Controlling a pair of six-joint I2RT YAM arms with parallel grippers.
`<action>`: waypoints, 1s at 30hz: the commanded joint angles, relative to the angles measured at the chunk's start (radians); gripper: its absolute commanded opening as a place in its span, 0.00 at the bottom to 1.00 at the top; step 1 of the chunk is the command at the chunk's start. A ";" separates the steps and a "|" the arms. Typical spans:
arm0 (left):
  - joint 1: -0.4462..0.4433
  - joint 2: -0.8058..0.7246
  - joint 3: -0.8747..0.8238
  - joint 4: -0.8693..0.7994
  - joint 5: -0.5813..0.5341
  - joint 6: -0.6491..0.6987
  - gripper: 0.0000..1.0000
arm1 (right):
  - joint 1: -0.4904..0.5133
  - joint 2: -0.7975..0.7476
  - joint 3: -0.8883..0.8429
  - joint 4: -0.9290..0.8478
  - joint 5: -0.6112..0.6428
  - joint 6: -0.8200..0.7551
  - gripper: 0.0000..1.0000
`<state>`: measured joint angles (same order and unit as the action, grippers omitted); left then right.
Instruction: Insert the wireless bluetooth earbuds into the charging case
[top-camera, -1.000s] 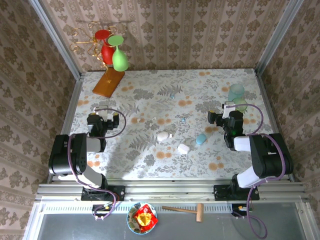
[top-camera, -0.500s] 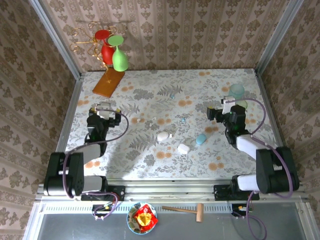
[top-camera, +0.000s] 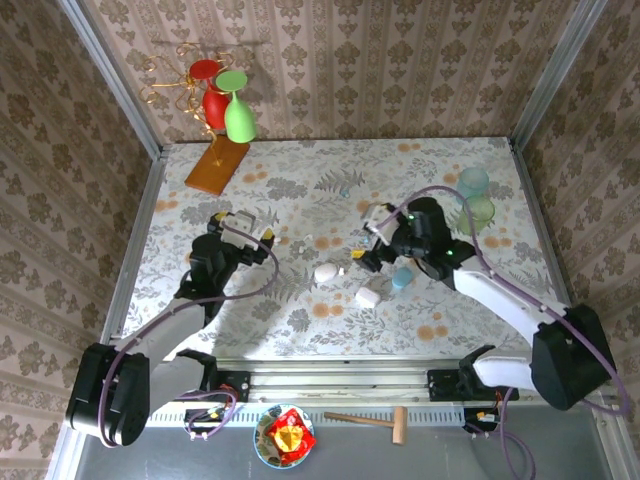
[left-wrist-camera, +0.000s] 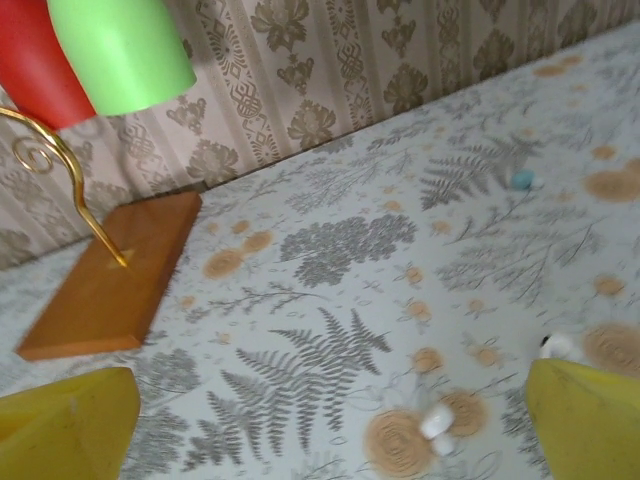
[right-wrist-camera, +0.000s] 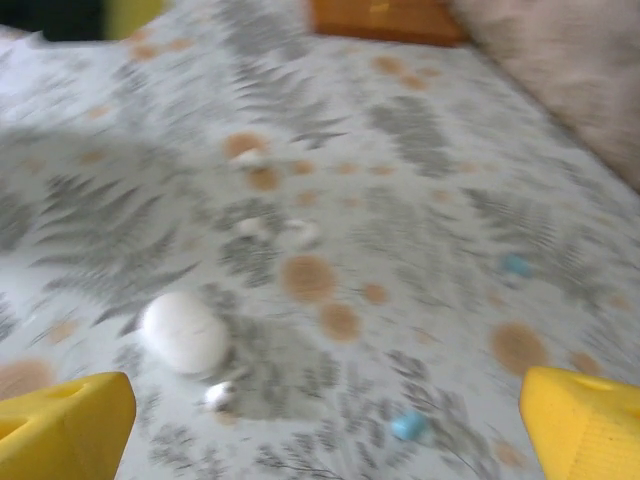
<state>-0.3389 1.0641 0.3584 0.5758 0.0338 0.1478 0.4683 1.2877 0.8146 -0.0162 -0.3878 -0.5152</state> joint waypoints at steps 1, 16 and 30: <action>0.000 -0.028 -0.019 0.018 0.060 -0.199 1.00 | 0.061 0.091 0.099 -0.222 -0.068 -0.199 1.00; 0.023 -0.185 -0.035 -0.182 0.045 -0.232 1.00 | 0.164 0.575 0.410 -0.375 0.050 -0.411 0.83; 0.030 -0.178 -0.040 -0.159 0.047 -0.244 1.00 | 0.178 0.688 0.504 -0.467 0.081 -0.451 0.68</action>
<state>-0.3183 0.8925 0.3042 0.3958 0.0723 -0.0765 0.6395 1.9591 1.2896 -0.4290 -0.3252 -0.9447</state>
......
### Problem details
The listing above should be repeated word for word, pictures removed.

### Response
Controlling a pair of six-joint I2RT YAM arms with parallel grippers.
`<action>`: waypoints, 1s at 30hz: the commanded joint angles, relative to the angles measured at the chunk's start (radians); gripper: its absolute commanded opening as a place in its span, 0.00 at the bottom to 1.00 at the top; step 1 of the chunk is the command at the chunk's start. A ";" separates the steps and a "|" the arms. Typical spans:
arm0 (left):
  - joint 1: -0.4462..0.4433
  - joint 2: -0.8058..0.7246
  - joint 3: -0.8747..0.8238
  - joint 4: -0.8693..0.7994
  - joint 5: -0.5813..0.5341
  - joint 6: -0.6491..0.6987
  - gripper: 0.0000..1.0000
arm1 (right):
  - joint 1: -0.4904..0.5133
  - joint 2: -0.7975..0.7476
  - joint 3: -0.8883..0.8429
  - joint 4: -0.9290..0.8478
  - joint 5: -0.6112..0.6428
  - joint 6: -0.8200..0.7551
  - gripper: 0.0000..1.0000
`<state>`: measured joint angles (same order and unit as the action, grippers omitted); left then right.
Instruction: Insert the wireless bluetooth earbuds into the charging case
[top-camera, -1.000s] 
[top-camera, -0.500s] 
[top-camera, +0.000s] 
[left-wrist-camera, +0.000s] 
[right-wrist-camera, +0.000s] 
<state>-0.3389 1.0641 0.3584 0.5758 0.0338 0.1478 0.4683 1.2877 0.8146 -0.0162 -0.3878 -0.5152</state> joint waypoints at steps 1, 16 and 30: <action>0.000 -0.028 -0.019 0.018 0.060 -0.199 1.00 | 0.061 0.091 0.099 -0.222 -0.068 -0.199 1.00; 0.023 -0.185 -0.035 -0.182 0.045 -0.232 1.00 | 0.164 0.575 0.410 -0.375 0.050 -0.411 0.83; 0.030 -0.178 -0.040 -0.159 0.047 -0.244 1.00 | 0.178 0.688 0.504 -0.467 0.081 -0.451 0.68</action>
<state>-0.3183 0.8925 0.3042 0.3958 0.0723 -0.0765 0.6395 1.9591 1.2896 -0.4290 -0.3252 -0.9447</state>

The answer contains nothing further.